● YOUR TASK
Your answer should be the lines from the one containing "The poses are" through the final line below, copied exactly.

● EXERCISE INPUTS
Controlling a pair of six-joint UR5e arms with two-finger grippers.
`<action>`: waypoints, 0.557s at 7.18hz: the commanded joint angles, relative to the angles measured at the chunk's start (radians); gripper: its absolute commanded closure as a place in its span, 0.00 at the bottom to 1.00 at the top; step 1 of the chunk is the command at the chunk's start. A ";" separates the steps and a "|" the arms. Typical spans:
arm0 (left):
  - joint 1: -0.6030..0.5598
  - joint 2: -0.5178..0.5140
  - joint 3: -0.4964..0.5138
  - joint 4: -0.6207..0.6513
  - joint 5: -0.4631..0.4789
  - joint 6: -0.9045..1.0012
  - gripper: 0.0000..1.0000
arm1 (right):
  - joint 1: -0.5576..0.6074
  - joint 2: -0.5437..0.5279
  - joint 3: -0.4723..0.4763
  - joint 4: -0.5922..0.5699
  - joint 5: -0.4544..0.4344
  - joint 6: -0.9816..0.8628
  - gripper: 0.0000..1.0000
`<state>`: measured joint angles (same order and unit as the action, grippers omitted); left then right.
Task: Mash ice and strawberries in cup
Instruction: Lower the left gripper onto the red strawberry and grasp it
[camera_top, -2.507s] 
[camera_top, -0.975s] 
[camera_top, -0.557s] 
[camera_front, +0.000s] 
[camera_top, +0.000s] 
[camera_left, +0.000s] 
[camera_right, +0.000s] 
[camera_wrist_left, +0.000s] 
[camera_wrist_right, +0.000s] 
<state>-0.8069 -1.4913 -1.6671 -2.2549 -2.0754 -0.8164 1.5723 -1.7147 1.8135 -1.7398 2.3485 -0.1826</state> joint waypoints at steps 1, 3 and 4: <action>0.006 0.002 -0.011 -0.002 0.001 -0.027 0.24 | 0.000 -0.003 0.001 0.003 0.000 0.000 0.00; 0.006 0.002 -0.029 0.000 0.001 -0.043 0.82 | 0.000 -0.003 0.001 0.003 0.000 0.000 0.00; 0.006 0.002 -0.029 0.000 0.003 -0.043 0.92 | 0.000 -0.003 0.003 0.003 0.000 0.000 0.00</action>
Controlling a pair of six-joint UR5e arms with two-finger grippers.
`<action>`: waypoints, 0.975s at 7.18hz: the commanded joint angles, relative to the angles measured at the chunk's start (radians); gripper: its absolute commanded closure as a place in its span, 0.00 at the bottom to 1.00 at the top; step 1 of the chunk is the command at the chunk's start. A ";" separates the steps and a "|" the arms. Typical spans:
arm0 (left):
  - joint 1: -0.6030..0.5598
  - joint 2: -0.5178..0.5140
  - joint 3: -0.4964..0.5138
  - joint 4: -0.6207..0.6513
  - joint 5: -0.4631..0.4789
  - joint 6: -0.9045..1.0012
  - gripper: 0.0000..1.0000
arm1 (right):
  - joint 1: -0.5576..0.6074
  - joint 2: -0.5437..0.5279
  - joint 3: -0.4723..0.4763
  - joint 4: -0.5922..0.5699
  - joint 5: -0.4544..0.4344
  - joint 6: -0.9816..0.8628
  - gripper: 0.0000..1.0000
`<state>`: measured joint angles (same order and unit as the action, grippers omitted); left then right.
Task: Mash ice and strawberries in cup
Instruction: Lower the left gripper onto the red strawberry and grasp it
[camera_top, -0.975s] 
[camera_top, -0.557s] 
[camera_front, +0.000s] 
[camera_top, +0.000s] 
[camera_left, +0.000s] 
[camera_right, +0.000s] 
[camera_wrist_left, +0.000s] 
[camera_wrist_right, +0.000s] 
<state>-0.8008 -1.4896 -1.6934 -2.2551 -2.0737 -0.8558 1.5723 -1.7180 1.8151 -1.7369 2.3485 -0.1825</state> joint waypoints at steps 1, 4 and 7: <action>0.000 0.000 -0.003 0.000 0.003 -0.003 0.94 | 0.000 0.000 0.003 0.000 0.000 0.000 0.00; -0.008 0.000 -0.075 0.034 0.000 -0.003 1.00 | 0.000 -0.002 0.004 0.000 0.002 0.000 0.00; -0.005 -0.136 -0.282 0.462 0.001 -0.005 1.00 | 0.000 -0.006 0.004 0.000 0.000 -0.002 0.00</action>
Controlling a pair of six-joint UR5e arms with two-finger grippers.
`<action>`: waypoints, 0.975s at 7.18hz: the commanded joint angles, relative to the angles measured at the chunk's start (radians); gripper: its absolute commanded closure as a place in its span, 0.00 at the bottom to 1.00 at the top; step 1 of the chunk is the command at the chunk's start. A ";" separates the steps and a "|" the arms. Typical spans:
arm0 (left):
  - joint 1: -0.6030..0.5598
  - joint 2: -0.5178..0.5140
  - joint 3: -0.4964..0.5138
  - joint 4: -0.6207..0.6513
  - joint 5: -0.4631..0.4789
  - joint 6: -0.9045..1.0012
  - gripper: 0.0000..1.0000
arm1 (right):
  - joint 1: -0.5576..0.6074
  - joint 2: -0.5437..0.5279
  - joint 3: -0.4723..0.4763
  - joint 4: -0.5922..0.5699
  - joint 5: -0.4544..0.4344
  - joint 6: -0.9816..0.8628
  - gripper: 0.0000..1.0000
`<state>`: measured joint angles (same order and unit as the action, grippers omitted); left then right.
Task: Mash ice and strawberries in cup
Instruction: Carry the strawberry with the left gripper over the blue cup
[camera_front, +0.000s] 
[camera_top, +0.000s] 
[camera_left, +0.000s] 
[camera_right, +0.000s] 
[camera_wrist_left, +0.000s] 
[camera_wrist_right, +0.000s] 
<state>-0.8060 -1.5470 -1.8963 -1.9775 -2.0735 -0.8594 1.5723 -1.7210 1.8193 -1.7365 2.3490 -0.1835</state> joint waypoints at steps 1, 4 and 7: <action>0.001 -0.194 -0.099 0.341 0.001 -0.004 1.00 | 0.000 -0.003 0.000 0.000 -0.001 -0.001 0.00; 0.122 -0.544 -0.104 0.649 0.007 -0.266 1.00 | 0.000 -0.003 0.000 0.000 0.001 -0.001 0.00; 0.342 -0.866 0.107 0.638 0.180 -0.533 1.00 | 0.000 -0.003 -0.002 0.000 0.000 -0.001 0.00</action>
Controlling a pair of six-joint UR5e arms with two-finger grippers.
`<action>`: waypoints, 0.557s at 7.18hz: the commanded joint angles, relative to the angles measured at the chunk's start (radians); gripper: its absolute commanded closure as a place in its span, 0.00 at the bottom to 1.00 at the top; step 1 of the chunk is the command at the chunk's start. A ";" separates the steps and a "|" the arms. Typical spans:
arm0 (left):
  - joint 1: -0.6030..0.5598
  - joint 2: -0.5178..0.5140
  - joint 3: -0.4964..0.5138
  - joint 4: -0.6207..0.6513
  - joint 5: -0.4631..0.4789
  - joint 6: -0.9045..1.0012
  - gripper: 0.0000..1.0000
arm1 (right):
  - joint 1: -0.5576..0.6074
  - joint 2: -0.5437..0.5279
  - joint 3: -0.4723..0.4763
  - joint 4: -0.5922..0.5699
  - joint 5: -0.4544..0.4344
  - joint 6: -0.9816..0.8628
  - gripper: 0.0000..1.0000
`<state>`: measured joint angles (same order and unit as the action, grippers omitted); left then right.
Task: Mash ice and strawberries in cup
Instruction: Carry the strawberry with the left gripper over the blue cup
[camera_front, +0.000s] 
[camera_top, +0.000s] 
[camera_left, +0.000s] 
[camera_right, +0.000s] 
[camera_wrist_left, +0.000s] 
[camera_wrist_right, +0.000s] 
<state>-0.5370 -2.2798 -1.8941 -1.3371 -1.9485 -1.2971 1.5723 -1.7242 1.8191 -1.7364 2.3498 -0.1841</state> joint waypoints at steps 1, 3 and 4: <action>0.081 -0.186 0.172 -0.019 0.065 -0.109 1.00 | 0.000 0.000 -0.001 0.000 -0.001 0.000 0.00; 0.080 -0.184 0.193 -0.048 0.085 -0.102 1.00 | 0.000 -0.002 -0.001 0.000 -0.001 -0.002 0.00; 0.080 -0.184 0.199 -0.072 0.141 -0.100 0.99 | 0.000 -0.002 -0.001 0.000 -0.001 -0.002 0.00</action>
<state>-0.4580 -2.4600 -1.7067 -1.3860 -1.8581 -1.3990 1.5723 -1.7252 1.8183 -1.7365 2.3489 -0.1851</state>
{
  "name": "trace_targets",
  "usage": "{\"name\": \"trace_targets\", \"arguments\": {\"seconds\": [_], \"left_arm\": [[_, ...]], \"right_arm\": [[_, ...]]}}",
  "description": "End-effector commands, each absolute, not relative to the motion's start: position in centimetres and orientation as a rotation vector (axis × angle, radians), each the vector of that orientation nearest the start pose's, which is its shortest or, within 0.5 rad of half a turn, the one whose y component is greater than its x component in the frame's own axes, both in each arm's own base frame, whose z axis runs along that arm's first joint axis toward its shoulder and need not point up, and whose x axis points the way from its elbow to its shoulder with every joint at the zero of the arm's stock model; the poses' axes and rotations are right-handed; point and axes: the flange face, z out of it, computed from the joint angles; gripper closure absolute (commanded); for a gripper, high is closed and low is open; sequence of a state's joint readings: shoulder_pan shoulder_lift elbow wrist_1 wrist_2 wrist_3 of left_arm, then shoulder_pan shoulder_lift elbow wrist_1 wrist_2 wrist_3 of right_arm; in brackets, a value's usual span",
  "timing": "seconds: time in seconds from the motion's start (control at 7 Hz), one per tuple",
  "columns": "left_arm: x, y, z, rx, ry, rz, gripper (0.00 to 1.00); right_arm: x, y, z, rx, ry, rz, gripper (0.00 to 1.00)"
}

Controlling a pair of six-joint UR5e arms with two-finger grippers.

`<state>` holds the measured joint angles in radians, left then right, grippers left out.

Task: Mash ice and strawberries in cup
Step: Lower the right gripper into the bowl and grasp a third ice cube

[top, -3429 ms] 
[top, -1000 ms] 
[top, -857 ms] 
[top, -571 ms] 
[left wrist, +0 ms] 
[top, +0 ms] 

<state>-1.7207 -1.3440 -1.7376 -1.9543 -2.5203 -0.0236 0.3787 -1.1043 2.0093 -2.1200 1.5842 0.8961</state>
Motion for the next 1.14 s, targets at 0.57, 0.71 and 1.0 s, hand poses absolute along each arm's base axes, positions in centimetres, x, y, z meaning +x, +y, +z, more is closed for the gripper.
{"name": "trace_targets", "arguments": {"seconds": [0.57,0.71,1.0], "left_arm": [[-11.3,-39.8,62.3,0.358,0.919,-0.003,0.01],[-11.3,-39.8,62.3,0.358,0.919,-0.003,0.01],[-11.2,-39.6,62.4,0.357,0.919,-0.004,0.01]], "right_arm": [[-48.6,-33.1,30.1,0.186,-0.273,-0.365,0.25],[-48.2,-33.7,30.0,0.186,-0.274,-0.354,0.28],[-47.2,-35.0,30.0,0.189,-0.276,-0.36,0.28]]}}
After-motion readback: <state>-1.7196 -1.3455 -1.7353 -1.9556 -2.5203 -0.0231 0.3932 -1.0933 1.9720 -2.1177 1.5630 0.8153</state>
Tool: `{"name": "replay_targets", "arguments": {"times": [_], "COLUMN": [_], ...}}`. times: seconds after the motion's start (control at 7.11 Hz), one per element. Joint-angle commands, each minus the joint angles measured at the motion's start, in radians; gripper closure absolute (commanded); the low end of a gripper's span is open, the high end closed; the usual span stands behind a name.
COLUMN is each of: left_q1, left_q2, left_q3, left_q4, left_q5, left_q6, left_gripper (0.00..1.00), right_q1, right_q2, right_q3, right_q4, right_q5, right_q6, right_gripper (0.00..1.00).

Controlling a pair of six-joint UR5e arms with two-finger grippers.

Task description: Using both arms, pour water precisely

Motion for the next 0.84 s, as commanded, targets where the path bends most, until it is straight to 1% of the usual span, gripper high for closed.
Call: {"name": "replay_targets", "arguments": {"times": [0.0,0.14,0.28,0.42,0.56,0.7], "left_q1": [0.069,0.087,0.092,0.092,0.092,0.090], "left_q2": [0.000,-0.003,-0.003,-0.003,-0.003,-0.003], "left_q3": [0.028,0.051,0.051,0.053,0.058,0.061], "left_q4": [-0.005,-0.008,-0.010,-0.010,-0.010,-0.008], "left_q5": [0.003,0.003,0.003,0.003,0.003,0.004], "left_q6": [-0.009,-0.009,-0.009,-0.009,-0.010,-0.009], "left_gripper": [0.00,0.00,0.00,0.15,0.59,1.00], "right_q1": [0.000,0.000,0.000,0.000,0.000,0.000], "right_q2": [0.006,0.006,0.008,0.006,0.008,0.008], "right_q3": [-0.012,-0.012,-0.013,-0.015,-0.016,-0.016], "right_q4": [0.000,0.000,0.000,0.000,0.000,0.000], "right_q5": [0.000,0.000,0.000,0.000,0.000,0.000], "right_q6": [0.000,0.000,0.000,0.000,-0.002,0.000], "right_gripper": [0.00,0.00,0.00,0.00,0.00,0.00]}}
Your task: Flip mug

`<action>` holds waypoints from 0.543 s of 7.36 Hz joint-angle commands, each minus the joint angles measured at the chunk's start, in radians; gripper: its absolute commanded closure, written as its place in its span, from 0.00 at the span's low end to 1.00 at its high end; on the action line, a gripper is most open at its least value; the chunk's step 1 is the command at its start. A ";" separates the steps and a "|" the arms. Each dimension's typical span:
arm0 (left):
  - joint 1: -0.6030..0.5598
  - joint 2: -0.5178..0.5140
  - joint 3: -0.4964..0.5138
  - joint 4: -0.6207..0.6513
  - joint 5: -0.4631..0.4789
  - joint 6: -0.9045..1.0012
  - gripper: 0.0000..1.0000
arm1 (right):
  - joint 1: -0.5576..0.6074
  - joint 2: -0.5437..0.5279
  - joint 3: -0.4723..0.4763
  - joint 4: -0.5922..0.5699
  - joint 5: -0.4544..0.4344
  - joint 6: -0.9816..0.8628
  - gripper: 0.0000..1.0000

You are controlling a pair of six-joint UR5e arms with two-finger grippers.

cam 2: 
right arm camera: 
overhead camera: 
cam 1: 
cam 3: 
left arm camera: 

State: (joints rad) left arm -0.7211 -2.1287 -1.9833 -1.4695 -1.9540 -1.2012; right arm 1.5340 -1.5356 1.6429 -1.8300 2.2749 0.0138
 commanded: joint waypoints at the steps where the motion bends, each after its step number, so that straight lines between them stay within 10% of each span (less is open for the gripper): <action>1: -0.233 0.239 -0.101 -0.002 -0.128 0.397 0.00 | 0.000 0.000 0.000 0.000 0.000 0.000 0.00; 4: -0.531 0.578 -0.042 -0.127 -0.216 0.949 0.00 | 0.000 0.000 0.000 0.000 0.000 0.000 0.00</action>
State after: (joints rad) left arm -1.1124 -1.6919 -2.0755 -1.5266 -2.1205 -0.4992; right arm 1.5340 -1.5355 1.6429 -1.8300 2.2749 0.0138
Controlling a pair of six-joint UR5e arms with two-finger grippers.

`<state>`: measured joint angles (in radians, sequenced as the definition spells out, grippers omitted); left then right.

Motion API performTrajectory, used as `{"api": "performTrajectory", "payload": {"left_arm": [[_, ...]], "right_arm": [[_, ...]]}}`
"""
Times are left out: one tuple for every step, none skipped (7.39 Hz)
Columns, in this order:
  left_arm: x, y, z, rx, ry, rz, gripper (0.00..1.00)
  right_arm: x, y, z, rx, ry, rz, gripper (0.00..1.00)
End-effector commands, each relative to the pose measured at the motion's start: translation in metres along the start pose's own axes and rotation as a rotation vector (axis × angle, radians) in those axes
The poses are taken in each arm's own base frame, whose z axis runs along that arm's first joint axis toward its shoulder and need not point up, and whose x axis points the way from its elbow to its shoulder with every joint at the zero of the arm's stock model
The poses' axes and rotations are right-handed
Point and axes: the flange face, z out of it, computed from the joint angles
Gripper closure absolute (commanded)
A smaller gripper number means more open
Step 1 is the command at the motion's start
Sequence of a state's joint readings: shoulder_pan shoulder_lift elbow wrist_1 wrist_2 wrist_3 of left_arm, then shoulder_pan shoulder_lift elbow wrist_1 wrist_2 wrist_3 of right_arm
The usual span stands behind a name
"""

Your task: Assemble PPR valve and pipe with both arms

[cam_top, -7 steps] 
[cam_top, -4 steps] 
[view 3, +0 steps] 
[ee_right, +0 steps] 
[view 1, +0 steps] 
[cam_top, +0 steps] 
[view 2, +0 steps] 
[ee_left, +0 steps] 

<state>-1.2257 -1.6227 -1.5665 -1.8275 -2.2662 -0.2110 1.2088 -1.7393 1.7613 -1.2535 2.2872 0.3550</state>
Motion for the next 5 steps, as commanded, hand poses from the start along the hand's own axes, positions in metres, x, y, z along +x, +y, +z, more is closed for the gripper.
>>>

● EXPECTED ANSWER
The poses are taken in each arm's own base frame, whose z axis runs along that arm's first joint axis toward its shoulder and need not point up, and whose x axis points the way from its elbow to its shoulder with every joint at the zero of the arm's stock model
The poses' axes and rotations are right-handed
Point and axes: the flange face, z out of it, computed from the joint angles
Gripper closure absolute (commanded)
A smaller gripper number means more open
Step 1 is the command at the motion's start
Sequence of a state's joint readings: shoulder_pan shoulder_lift elbow wrist_1 wrist_2 wrist_3 of left_arm, then shoulder_pan shoulder_lift elbow wrist_1 wrist_2 wrist_3 of right_arm
The usual span stands behind a name
"""

Your task: Assemble PPR valve and pipe with both arms

[cam_top, -7 steps] 
[cam_top, -4 steps] 
[view 3, +0 steps] 
[ee_right, +0 steps] 
[view 1, +0 steps] 
[cam_top, +0 steps] 
[view 2, +0 steps] 
[ee_left, +0 steps] 

<state>-1.2257 -1.6227 -1.5665 -1.8275 -2.2662 -0.2110 1.2088 -1.7393 1.7613 -1.2535 2.2872 0.3550</state>
Motion for the next 5 steps, as commanded, hand poses from the start along the hand's own axes, positions in metres, x, y, z along +x, +y, +z, more is closed for the gripper.
>>>

The answer to this exercise has been written out completely.